Abstract

Conventional models of valley incision in tectonically active basins depict fluvial incision and base level (sea level) fall as a paired process-response. Sequence boundaries are considered to be markers of episodes of tectonic uplift and/or lowered base level accompanied by a basinward migration of shoreline position. The Hanna Basin of southern Wyoming changed from being a foreland basin with an east-west drainage pattern during the Campanian to being a block-rotational basin, down-dropping in the east and uplifting in the west, during the Maastrichtian, while maintaining the drainage pattern.

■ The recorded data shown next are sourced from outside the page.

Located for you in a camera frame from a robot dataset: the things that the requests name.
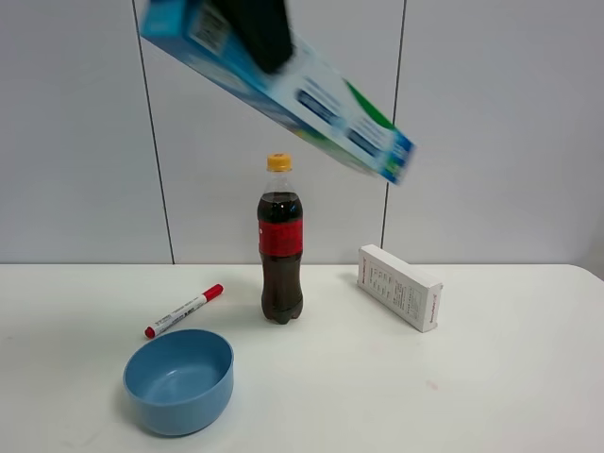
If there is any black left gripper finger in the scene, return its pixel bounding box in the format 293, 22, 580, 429
213, 0, 294, 75

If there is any blue plastic bowl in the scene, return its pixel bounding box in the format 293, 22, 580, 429
123, 329, 234, 437

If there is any white cardboard box red text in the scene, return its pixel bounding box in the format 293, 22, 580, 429
358, 244, 444, 333

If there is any blue green toothpaste box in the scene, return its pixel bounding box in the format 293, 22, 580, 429
141, 1, 414, 184

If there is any cola bottle yellow cap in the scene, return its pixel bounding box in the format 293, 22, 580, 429
257, 154, 303, 325

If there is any red white marker pen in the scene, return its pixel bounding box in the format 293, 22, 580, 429
143, 284, 224, 340

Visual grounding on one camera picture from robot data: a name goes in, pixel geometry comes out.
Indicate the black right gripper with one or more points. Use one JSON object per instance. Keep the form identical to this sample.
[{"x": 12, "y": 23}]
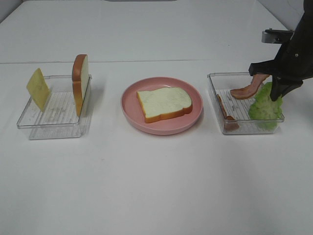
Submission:
[{"x": 292, "y": 64}]

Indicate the bacon strip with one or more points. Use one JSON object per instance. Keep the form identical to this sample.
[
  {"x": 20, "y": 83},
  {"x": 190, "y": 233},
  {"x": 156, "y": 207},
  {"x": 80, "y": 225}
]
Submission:
[
  {"x": 247, "y": 90},
  {"x": 229, "y": 122}
]

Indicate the green lettuce leaf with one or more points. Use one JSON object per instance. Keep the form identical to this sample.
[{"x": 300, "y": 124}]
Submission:
[{"x": 265, "y": 109}]

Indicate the bacon strip front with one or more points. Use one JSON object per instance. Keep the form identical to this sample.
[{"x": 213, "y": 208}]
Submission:
[{"x": 229, "y": 122}]

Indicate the white bread slice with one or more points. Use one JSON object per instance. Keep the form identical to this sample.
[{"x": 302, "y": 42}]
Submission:
[{"x": 164, "y": 103}]

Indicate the yellow cheese slice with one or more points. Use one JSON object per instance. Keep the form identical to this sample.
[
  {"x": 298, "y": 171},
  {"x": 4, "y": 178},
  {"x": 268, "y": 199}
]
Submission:
[{"x": 38, "y": 89}]

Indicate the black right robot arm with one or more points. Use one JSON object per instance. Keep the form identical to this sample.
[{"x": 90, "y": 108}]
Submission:
[{"x": 305, "y": 25}]

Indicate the clear right plastic container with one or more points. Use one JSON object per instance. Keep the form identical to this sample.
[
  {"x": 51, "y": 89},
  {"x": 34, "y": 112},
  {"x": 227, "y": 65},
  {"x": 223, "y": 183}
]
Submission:
[{"x": 221, "y": 84}]

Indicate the clear plastic container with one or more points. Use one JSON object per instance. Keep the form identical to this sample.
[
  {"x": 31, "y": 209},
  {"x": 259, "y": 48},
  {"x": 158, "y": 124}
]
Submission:
[
  {"x": 221, "y": 84},
  {"x": 59, "y": 120}
]

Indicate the pink round plate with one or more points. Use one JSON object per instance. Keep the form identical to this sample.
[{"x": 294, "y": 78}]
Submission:
[{"x": 134, "y": 114}]

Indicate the upright bread slice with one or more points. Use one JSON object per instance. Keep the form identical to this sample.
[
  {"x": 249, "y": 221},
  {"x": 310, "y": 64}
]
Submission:
[{"x": 80, "y": 79}]

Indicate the clear left plastic container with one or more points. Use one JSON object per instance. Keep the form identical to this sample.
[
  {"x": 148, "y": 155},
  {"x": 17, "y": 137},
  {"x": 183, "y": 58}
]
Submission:
[{"x": 59, "y": 120}]

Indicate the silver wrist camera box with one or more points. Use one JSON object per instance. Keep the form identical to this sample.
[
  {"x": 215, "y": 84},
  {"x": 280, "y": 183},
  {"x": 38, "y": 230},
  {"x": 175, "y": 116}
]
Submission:
[{"x": 274, "y": 36}]

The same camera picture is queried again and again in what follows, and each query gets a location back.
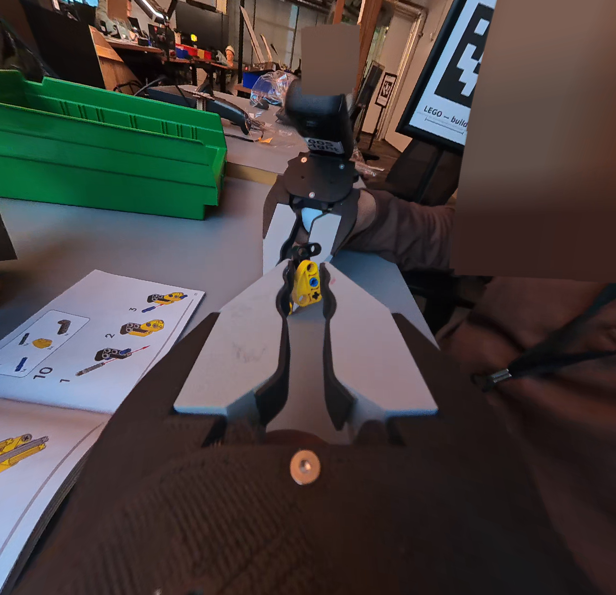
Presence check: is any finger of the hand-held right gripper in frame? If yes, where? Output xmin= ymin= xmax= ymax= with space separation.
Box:
xmin=302 ymin=192 xmax=361 ymax=265
xmin=262 ymin=180 xmax=300 ymax=274

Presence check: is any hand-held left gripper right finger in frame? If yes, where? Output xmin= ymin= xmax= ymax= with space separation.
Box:
xmin=321 ymin=262 xmax=440 ymax=431

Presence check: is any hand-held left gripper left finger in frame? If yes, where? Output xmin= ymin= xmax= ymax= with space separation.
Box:
xmin=173 ymin=262 xmax=291 ymax=428

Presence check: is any yellow lego piece blue pin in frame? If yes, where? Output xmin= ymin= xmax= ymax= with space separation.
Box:
xmin=290 ymin=260 xmax=321 ymax=308

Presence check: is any person's right forearm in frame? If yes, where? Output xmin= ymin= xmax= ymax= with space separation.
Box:
xmin=337 ymin=188 xmax=456 ymax=271

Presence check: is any lego instruction booklet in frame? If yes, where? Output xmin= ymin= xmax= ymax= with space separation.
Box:
xmin=0 ymin=269 xmax=206 ymax=574

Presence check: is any clear plastic bag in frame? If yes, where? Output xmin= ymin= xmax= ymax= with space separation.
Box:
xmin=249 ymin=70 xmax=301 ymax=109

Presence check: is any small tag sign on stand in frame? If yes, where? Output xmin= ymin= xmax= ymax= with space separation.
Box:
xmin=374 ymin=72 xmax=398 ymax=108

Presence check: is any dark handheld scanner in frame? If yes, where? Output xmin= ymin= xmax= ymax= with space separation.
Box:
xmin=146 ymin=85 xmax=252 ymax=136

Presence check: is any large framed tag sign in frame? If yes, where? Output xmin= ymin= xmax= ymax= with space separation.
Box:
xmin=395 ymin=0 xmax=501 ymax=154

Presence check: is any green plastic bin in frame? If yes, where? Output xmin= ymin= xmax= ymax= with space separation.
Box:
xmin=0 ymin=70 xmax=228 ymax=222

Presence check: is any black computer monitor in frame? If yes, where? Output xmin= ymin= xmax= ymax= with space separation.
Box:
xmin=172 ymin=0 xmax=230 ymax=53

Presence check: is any dark box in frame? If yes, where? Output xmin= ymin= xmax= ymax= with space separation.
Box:
xmin=0 ymin=214 xmax=18 ymax=262

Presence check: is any wooden post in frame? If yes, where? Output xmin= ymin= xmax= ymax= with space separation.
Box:
xmin=355 ymin=0 xmax=389 ymax=98

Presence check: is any black lanyard cord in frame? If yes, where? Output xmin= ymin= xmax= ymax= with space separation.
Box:
xmin=471 ymin=281 xmax=616 ymax=393

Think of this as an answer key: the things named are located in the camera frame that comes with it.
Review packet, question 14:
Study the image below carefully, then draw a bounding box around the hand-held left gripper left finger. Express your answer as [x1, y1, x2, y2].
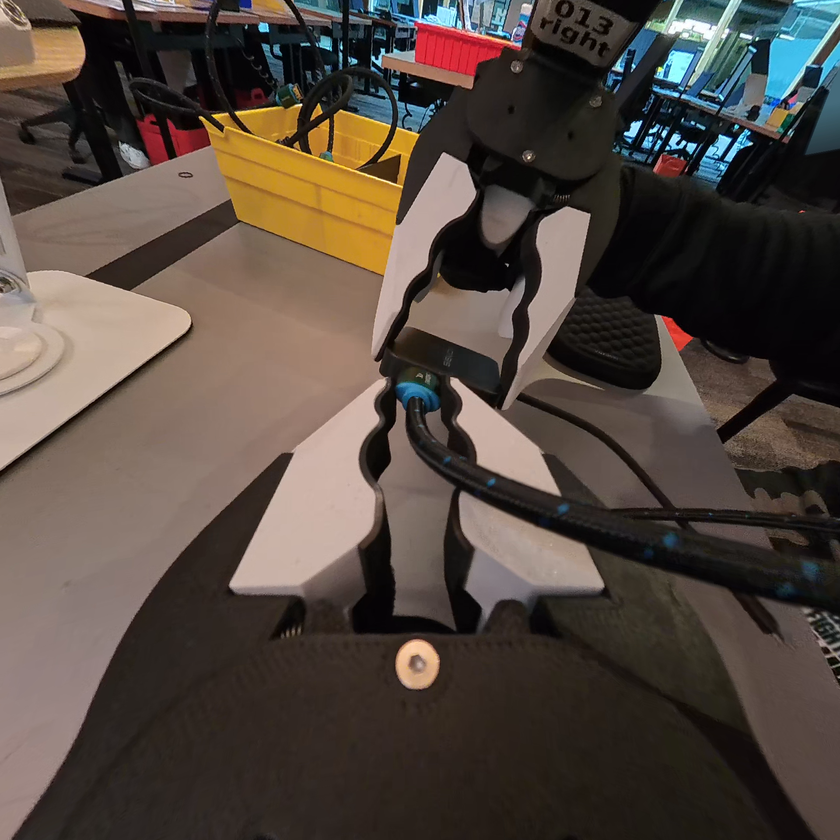
[228, 377, 396, 602]

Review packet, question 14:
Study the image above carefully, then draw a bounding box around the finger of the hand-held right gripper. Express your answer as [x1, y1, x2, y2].
[369, 152, 487, 363]
[495, 203, 592, 412]

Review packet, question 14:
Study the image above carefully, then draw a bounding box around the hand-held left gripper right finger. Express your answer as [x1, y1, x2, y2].
[445, 379, 606, 613]

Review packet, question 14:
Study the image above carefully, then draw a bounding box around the yellow plastic bin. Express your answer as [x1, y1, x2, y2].
[200, 105, 421, 277]

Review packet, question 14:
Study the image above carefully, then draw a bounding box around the thin black hub cable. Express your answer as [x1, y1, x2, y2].
[518, 392, 697, 526]

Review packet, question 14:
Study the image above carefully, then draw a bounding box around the person's right hand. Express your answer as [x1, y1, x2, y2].
[436, 249, 522, 294]

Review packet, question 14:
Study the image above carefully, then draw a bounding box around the black mesh armrest pad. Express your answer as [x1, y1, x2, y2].
[548, 289, 662, 391]

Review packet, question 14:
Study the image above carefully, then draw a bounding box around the red plastic bin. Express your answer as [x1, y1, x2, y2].
[413, 20, 522, 74]

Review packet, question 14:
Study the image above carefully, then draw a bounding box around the wooden side table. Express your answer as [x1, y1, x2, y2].
[381, 49, 480, 89]

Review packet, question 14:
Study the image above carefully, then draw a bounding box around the black office chair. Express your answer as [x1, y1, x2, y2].
[715, 328, 840, 447]

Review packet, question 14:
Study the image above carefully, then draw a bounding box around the red plastic crate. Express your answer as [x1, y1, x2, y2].
[136, 115, 211, 165]

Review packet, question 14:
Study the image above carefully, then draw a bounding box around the wooden stand tray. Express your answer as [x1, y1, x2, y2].
[0, 26, 88, 93]

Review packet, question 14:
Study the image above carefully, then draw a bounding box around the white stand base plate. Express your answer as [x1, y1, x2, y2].
[0, 174, 193, 472]

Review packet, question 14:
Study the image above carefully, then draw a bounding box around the wooden desk black frame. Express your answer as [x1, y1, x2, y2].
[62, 0, 375, 185]

Paleovalley fills in the Ferris and Hanna formations (Maastrichtian-Thanetian) are 10-90 m thick, 0.5-2 km wide, and contain mixed fluvial/estuarine medium- to coarse-grained channel belts. Because the Hanna Basin block behaved as a semirigid lever, rotating around a pivot point to the east of the Rawlins Uplift, valley incision and base level fall in the west were accompanied by base level rise and in some cases, marine transgression to the east. Sequence boundary formation upstream and filling events downstream were simultaneous and therefore out of phase relative to changes in relative sea level predicted by standard allocyclic models. Tidal influence in these systems occurred during erosion and bypass in the upstream section and sediment sequestration in the dowstream section. The influence of tectonic activity, including intrabasinal structures, on valley incision and local base level changes can have dramatic implications for predicted reservoir geometries, facies distribution, and reservoir heterogeneity.